● **Task description**: From the first line to the last, copy the material exactly.

------ Supplied material

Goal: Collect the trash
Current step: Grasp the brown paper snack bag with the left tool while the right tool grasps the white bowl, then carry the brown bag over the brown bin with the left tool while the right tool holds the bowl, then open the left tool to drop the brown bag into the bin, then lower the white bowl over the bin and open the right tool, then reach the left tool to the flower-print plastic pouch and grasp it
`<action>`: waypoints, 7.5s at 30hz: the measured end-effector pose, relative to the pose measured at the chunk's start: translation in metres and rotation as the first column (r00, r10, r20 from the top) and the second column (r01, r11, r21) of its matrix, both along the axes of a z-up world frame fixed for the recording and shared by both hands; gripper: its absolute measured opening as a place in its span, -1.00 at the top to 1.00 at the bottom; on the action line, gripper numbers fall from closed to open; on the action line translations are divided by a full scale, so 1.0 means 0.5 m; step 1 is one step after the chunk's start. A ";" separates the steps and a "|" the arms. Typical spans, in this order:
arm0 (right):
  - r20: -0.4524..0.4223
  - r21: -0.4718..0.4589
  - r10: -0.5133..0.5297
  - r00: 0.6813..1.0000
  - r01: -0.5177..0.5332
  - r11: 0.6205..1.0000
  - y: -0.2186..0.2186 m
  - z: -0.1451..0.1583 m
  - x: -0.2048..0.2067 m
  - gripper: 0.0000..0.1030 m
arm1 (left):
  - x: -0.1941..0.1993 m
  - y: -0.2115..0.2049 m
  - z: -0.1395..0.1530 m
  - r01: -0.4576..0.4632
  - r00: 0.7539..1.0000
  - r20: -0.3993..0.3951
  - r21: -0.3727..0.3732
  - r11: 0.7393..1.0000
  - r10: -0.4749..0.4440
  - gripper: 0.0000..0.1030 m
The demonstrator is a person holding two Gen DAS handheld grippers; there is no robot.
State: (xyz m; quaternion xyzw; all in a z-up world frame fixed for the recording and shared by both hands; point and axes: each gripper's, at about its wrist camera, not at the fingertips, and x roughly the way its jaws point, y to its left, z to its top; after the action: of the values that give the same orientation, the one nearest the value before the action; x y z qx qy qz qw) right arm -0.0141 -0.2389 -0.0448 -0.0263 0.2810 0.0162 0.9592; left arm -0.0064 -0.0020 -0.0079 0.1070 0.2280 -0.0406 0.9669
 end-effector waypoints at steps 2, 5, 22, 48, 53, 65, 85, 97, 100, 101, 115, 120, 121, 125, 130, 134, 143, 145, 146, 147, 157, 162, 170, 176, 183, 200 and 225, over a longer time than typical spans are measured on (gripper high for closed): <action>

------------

● **Expected answer**:
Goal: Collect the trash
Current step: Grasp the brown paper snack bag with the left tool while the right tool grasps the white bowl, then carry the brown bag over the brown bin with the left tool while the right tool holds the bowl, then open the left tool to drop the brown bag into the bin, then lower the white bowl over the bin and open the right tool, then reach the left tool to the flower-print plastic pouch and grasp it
`<action>`: waypoints, 7.5s at 30hz: the measured end-effector pose, relative to the pose measured at the chunk's start: translation in metres and rotation as the first column (r00, r10, r20 from the top) and the second column (r01, r11, r21) of its matrix, both along the axes of a z-up world frame fixed for the recording and shared by both hands; gripper: its absolute measured opening as a place in its span, -1.00 at the top to 1.00 at the bottom; on the action line, gripper numbers fall from closed to open; on the action line translations are divided by a full scale, so 1.0 means 0.5 m; step 1 is one step after the chunk's start. A ";" separates the steps and a "|" the arms. Typical spans, in this order:
arm0 (right):
  - r20: -0.4524..0.4223
  - r21: -0.4718..0.4589
  - r10: -0.5133..0.5297
  - r00: 0.6813..1.0000
  - r01: -0.5177..0.5332
  - r11: 0.6205..1.0000
  - y: -0.2186..0.2186 m
  - z: -0.1451..0.1583 m
  - x: -0.2048..0.2067 m
  - gripper: 0.0000..0.1030 m
arm1 (left):
  - x: -0.1941..0.1993 m
  - y: -0.2115..0.2049 m
  - z: -0.1395..0.1530 m
  - r01: -0.4576..0.4632
  - r00: 0.7539..1.0000
  - r20: -0.3993..0.3951
  - r21: -0.3727..0.3732
  - r11: 0.7393..1.0000
  - r10: -0.4749..0.4440
  - gripper: 0.0000..0.1030 m
The demonstrator is a person holding two Gen DAS handheld grippers; there is no robot.
State: (xyz m; quaternion xyzw; all in a z-up world frame fixed for the recording and shared by both hands; point and axes: each gripper's, at about its wrist camera, not at the fingertips, and x roughly the way its jaws point, y to its left, z to its top; after the action: of the values that give the same orientation, the one nearest the value before the action; x y z qx qy qz qw) right arm -0.0141 -0.2389 -0.0448 -0.0263 0.2810 0.0162 0.9592; left arm -0.0064 -0.0020 -0.0079 0.1070 0.2280 -0.0406 0.9669
 end-effector waypoints at steps 2, 5, 22, 48, 53, 65, 85, 97, 100, 101, 115, 120, 121, 125, 130, 134, 143, 145, 146, 147, 157, 162, 170, 176, 183, 200 and 225, over a longer time than typical spans are measured on (gripper high for closed): <action>

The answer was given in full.